• What is needed: From the records below, extract all the text exactly and leave the images behind.

• Dataset:

--*--

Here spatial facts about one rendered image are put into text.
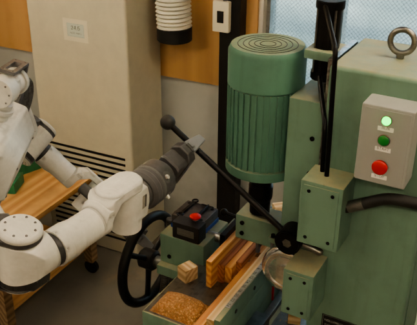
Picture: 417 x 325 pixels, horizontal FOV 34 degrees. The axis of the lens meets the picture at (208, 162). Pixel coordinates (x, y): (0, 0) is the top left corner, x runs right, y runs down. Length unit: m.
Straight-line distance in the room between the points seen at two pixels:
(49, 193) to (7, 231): 1.73
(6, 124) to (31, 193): 1.37
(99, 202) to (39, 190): 1.66
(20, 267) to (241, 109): 0.60
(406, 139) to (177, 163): 0.49
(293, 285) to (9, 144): 0.69
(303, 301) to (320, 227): 0.19
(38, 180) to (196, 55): 0.89
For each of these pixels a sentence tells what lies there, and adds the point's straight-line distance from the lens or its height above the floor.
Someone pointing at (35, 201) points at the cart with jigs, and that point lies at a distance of 2.89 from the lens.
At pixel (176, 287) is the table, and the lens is 1.72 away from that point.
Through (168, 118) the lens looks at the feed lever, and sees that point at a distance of 1.53.
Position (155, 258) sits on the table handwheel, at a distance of 1.96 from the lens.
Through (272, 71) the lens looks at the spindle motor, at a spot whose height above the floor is 1.47.
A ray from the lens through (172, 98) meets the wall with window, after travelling 3.25.
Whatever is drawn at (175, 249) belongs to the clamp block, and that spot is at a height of 0.92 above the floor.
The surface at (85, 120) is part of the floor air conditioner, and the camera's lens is 3.19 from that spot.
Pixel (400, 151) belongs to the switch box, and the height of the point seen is 1.40.
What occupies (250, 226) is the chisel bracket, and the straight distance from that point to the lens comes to 1.69.
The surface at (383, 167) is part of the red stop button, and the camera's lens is 1.32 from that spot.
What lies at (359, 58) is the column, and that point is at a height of 1.52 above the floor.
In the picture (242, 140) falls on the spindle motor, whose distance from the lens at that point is 1.53.
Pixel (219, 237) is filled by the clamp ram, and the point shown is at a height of 0.99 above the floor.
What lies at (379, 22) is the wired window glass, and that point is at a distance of 2.86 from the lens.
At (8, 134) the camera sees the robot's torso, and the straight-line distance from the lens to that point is 1.56.
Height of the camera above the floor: 1.95
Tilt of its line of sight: 27 degrees down
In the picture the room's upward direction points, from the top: 1 degrees clockwise

--*--

• Written solution:
Here spatial facts about one rendered image are put into text.
Picture: 417 x 325 pixels, horizontal FOV 34 degrees. The axis of the lens meets the picture at (208, 162). Pixel coordinates (x, y): (0, 0) is the top left corner, x runs right, y runs down. Length unit: m.
Straight-line distance in the room between the points seen at two pixels:
(49, 193) to (7, 231): 1.73
(6, 124) to (31, 193): 1.37
(99, 202) to (39, 190): 1.66
(20, 267) to (241, 109): 0.60
(406, 139) to (177, 163): 0.49
(293, 285) to (9, 144): 0.69
(303, 301) to (320, 227): 0.19
(38, 180) to (196, 55): 0.89
For each of these pixels a sentence tells what lies there, and adds the point's straight-line distance from the lens or its height above the floor.
Someone pointing at (35, 201) points at the cart with jigs, and that point lies at a distance of 2.89 from the lens.
At pixel (176, 287) is the table, and the lens is 1.72 away from that point.
Through (168, 118) the lens looks at the feed lever, and sees that point at a distance of 1.53.
Position (155, 258) sits on the table handwheel, at a distance of 1.96 from the lens.
Through (272, 71) the lens looks at the spindle motor, at a spot whose height above the floor is 1.47.
A ray from the lens through (172, 98) meets the wall with window, after travelling 3.25.
Whatever is drawn at (175, 249) belongs to the clamp block, and that spot is at a height of 0.92 above the floor.
The surface at (85, 120) is part of the floor air conditioner, and the camera's lens is 3.19 from that spot.
Pixel (400, 151) belongs to the switch box, and the height of the point seen is 1.40.
What occupies (250, 226) is the chisel bracket, and the straight distance from that point to the lens comes to 1.69.
The surface at (383, 167) is part of the red stop button, and the camera's lens is 1.32 from that spot.
What lies at (359, 58) is the column, and that point is at a height of 1.52 above the floor.
In the picture (242, 140) falls on the spindle motor, whose distance from the lens at that point is 1.53.
Pixel (219, 237) is filled by the clamp ram, and the point shown is at a height of 0.99 above the floor.
What lies at (379, 22) is the wired window glass, and that point is at a distance of 2.86 from the lens.
At (8, 134) the camera sees the robot's torso, and the straight-line distance from the lens to that point is 1.56.
Height of the camera above the floor: 1.95
Tilt of its line of sight: 27 degrees down
In the picture the room's upward direction points, from the top: 1 degrees clockwise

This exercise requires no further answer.